Forensics
The Forensics API triggers evidence collection from enrolled devices and manages the resulting artifacts — memory dumps, process snapshots, network captures, event logs, and more — all tied to a specific incident.
Artifact types
| Name | Type | Required | Description |
|---|---|---|---|
| memory_dump | string | No | Full RAM capture from the target device. |
| process_list | string | No | Snapshot of all running processes with full context. |
| network_connections | string | No | Active and recently-closed network connections. |
| file_listing | string | No | Directory listing with timestamps and hashes. |
| registry_export | string | No | Windows Registry export (Run keys, services, etc.). |
| event_logs | string | No | Windows Event Log or syslog export. |
| disk_image | string | No | Forensic disk image.
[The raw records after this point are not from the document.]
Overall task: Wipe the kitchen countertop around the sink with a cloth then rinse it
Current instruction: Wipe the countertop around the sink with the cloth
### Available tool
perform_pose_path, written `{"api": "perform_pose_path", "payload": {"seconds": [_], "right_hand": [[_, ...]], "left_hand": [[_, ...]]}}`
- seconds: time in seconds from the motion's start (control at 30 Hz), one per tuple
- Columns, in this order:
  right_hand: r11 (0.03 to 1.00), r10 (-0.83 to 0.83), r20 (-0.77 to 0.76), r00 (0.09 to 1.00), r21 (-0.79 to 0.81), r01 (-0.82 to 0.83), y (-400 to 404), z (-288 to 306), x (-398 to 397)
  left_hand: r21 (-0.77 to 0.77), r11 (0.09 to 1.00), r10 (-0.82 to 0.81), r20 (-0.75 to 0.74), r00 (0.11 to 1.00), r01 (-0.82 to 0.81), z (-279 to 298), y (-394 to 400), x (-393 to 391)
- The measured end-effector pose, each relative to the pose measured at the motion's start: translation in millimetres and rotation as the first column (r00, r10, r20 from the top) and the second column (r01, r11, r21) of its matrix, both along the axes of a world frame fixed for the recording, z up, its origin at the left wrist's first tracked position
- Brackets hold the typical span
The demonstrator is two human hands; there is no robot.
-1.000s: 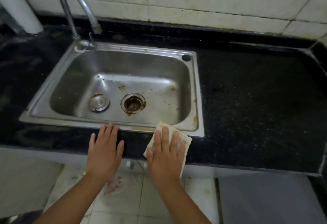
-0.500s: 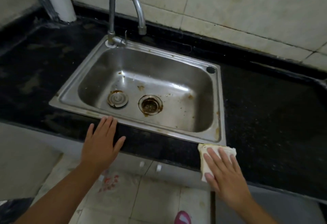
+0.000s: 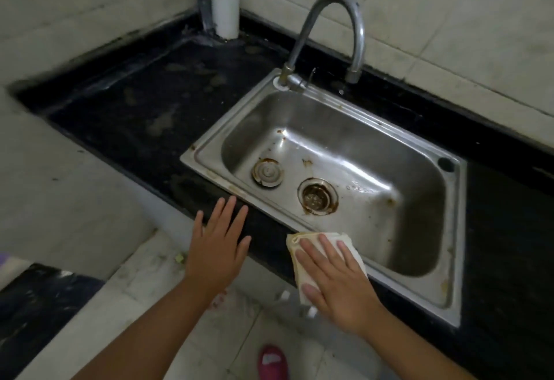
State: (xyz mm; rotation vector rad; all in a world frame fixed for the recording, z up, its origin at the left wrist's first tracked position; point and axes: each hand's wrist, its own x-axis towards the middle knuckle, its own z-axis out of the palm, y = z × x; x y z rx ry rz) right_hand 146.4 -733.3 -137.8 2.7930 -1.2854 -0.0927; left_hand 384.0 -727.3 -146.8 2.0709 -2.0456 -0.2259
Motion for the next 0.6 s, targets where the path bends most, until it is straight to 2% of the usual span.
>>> {"api": "perform_pose_path", "payload": {"seconds": [0.13, 0.27, 0.43, 0.6], "right_hand": [[0.997, 0.064, 0.049, 0.997, 0.031, -0.065, -22, -1, 49], [0.991, 0.117, 0.096, 0.988, 0.048, -0.122, -44, -7, 102], [0.986, 0.163, 0.144, 0.976, 0.021, -0.168, -64, -11, 147], [0.975, 0.212, 0.116, 0.970, 0.042, -0.218, -53, -15, 112]], "left_hand": [[-0.006, 0.975, 0.222, -0.038, 0.974, -0.223, -13, 30, 21], [0.018, 0.943, 0.333, -0.038, 0.942, -0.333, -16, 40, 32], [0.025, 0.941, 0.339, -0.004, 0.941, -0.338, -12, 29, 31], [0.089, 0.936, 0.341, -0.008, 0.940, -0.339, -7, 28, 31]]}}
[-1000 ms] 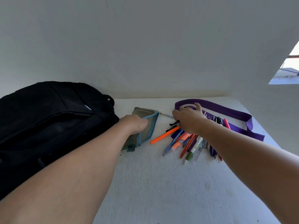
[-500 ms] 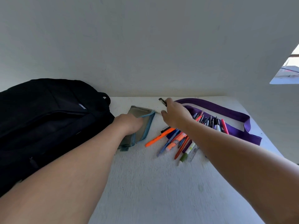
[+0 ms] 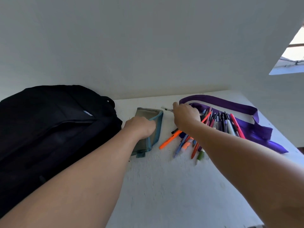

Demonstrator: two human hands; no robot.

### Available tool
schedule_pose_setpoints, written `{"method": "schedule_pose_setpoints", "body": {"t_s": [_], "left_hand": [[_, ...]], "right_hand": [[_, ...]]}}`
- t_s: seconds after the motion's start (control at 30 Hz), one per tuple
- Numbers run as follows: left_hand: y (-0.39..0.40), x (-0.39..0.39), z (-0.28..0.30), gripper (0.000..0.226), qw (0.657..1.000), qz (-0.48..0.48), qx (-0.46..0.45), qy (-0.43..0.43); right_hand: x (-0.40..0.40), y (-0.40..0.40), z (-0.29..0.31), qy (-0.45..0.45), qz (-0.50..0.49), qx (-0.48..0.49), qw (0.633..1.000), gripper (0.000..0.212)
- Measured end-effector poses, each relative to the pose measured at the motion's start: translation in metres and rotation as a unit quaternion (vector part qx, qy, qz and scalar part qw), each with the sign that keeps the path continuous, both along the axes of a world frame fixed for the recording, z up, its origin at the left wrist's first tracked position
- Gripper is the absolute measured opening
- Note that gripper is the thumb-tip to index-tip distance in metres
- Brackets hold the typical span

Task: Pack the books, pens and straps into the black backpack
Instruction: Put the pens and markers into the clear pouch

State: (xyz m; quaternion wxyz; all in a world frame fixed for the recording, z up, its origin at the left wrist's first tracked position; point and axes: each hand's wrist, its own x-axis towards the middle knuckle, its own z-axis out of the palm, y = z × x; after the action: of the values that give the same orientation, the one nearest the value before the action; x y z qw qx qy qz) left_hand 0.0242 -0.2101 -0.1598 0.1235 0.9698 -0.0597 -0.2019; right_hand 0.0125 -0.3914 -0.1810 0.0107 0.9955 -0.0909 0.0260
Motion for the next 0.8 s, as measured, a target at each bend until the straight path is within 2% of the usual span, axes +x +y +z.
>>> {"method": "schedule_pose_setpoints", "body": {"t_s": [0.13,0.23,0.3,0.37,0.47,0.6,0.73,0.8], "left_hand": [[0.004,0.001,0.001,0.062,1.000,0.017,-0.017,0.017],[0.007,0.003,0.002,0.061,0.999,0.018,-0.042,0.017],[0.005,-0.001,0.002,0.059,0.998,0.031,-0.054,0.018],[0.006,-0.006,0.002,0.060,0.997,0.043,-0.061,0.020],[0.008,-0.015,0.004,0.061,0.997,0.043,-0.064,0.032],[0.011,-0.023,0.006,0.063,0.996,0.044,-0.066,0.028],[0.010,-0.026,0.008,0.060,0.995,0.052,-0.077,0.033],[0.007,-0.026,0.011,0.059,0.994,0.060,-0.088,0.036]], "right_hand": [[-0.007,0.005,0.023,-0.142,-0.023,0.102,0.984,0.021],[-0.014,0.013,0.043,-0.265,-0.013,0.259,0.929,0.011],[-0.022,0.016,0.051,-0.294,0.010,0.307,0.905,0.012],[-0.027,0.015,0.050,-0.251,0.022,0.309,0.917,0.011],[-0.032,0.001,0.034,-0.142,-0.017,0.312,0.939,0.009],[-0.035,-0.012,0.025,-0.136,-0.082,0.365,0.917,0.013],[-0.029,-0.014,0.036,-0.200,-0.093,0.452,0.864,0.006],[-0.026,-0.008,0.038,-0.229,-0.127,0.574,0.776,0.014]]}}
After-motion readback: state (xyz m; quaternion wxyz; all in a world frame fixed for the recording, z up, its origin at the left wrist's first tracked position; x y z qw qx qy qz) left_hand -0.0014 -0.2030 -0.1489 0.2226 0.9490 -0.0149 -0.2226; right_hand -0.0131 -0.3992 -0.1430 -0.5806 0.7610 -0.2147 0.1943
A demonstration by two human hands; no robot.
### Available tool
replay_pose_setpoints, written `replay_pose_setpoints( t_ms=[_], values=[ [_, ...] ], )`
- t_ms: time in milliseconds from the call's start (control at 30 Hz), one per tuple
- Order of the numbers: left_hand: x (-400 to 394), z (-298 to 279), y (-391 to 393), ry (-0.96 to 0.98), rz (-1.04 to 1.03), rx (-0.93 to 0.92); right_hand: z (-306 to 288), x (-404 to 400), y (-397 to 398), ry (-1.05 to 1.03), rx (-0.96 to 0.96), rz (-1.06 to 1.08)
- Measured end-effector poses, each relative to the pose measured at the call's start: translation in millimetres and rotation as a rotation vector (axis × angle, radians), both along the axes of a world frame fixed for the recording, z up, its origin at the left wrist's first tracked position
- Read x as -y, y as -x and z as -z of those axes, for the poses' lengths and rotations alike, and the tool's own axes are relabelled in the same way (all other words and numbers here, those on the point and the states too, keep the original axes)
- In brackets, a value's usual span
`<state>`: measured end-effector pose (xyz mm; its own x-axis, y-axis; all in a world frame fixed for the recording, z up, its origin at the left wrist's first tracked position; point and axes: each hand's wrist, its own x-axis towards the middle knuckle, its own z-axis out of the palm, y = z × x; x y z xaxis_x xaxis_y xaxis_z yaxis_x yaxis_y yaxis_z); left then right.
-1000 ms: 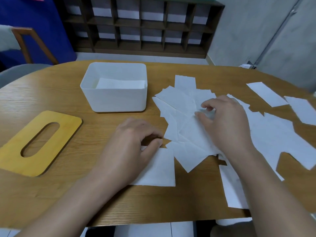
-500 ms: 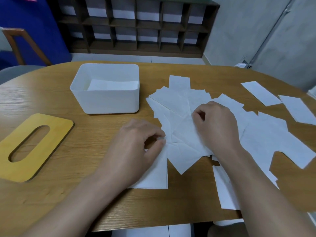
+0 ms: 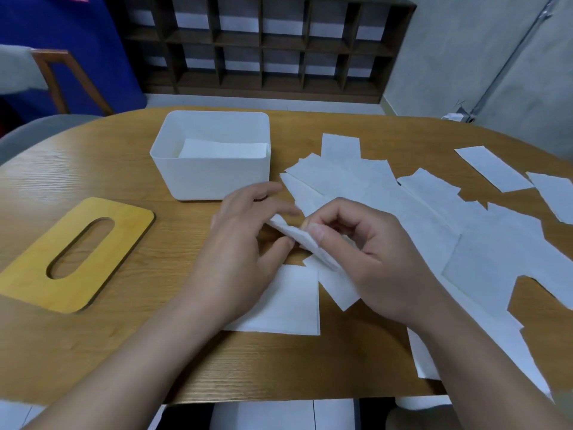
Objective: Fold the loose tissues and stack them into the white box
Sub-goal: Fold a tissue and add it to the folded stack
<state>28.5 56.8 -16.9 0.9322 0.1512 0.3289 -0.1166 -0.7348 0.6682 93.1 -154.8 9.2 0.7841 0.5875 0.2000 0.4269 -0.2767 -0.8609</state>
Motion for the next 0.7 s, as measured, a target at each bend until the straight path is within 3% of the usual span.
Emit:
replay_pose_setpoints(
  t_ms=[267, 367, 500, 700],
  values=[
    [-15, -16, 14, 0.151, -0.049, 0.000, -2, 0, -4, -0.214, -0.132, 0.152],
    [-20, -23, 18, 0.218, -0.020, 0.018, -8, -6, 6, -0.241, -0.096, 0.170],
    [-25, -29, 25, 0.324, 0.056, -0.036, -11, -9, 17, -0.205, -0.076, 0.189],
    [-44, -21, 32, 0.372, 0.032, -0.217, 5, -8, 18, 0.089, -0.050, 0.156]
  ],
)
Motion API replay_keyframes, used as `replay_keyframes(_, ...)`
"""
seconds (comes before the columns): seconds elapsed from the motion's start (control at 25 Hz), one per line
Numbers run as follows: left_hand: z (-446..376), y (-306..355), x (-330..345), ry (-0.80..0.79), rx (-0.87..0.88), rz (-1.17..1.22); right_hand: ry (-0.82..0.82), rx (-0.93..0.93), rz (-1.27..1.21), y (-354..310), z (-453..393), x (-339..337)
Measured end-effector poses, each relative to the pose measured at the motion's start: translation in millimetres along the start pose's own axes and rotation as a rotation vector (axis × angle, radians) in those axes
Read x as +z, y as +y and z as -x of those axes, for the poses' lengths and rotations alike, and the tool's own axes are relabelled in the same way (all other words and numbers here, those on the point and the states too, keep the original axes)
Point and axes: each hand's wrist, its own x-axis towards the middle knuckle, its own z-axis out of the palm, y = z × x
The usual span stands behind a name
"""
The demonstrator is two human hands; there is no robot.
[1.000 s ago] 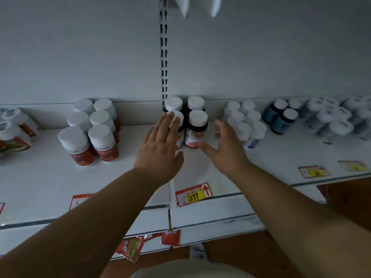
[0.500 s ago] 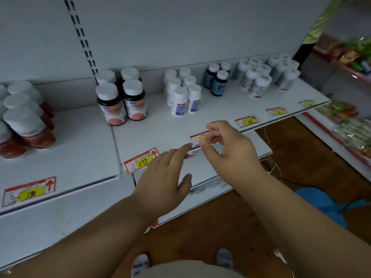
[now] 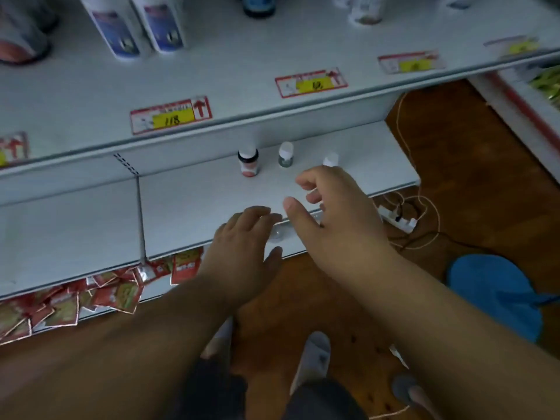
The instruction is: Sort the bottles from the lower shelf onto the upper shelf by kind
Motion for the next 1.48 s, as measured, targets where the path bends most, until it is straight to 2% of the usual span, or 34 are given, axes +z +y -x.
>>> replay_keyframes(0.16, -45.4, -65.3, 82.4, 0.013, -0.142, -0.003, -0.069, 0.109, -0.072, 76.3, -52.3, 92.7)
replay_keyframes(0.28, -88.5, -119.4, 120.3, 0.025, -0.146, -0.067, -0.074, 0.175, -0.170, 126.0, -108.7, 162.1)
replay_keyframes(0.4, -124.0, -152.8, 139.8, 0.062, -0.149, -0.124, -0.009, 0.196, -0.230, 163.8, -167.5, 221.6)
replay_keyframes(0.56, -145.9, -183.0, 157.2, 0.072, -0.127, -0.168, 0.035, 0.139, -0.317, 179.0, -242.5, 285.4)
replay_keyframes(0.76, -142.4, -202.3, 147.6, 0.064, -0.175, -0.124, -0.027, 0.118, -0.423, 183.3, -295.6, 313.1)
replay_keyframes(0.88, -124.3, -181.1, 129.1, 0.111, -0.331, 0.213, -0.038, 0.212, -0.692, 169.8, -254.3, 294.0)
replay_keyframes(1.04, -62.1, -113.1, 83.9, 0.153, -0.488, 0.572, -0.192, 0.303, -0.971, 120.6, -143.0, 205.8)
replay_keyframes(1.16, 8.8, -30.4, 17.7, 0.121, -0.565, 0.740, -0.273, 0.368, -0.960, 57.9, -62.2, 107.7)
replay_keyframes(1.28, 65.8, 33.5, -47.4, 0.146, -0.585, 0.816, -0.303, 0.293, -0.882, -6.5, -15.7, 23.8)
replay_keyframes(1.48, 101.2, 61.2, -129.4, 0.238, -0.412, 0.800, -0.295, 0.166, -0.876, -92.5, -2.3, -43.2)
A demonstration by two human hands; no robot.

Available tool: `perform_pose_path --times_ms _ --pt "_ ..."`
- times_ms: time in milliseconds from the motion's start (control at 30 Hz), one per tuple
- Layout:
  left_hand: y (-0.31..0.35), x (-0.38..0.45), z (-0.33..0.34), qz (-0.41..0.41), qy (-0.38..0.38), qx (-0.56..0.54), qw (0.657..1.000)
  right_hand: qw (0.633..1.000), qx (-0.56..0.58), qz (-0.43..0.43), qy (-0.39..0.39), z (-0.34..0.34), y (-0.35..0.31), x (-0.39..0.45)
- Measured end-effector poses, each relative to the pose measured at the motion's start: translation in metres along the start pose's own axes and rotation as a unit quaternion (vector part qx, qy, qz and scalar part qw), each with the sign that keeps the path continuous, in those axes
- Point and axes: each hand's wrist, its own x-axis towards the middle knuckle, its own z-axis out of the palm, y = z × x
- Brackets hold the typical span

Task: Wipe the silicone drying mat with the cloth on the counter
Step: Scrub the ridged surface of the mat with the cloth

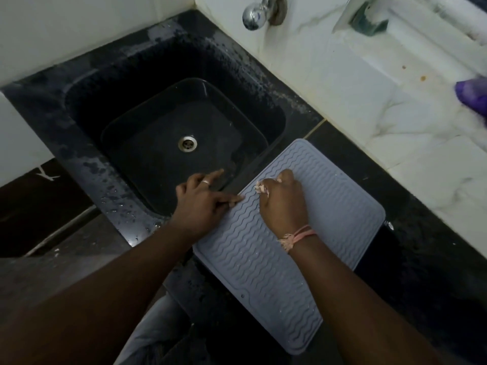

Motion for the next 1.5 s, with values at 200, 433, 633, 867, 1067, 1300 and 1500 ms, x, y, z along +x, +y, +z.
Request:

Large — ensure adequate storage. |
| pcap | string | No | Network packet capture from the device. |
| custom | string | No | Custom collection via params.command. |
List artifacts for an incident
bash
GET /v1/sentinel/forensics/:incidentId/artifactsjson
{
"data": [
{
"id": "art_01hxyz",
"incident_id": "inc_01hxyz",
"device_id": "dev_01hxyz",
"type": "memory_dump",
"status": "ready",
"size_bytes": 8589934592,
"hash_sha256": "e3b0c4...b855",
"download_url": "https://forensics.hldgroup.org/artifacts/art_01hxyz?token=...",
"download_expires_at": "2025-06-01T04:14:00Z",
"requested_by": "usr_01hxyz",
"created_at": "2025-06-01T03:14:00Z",
"completed_at": "2025-06-01T03:18:32Z"
}
]
}Request an artifact
bash
POST /v1/sentinel/forensics/:incidentId/artifacts| Name | Type | Required | Description |
|---|---|---|---|
| type | string | Yes | Artifact type to collect. |
| device_id | string | Yes | Device to collect from. |
| params | object | No | Type-specific parameters. For file_listing: path. For event_logs: log_name, hours. For custom: command. |
bash
curl -X POST https://api.hldgroup.org/v1/sentinel/forensics/inc_01hxyz/artifacts \
-H "Authorization: Bearer hld_live_xxxx" \
-H "Content-Type: application/json" \
-d '{
"type": "process_list",
"device_id": "dev_01hxyz"
}'Returns 201 Created with an artifact object in status: collecting. Subscribe to the forensics.artifact.ready webhook event, or poll the list endpoint for completion. Download URLs are signed and expire after 15 minutes.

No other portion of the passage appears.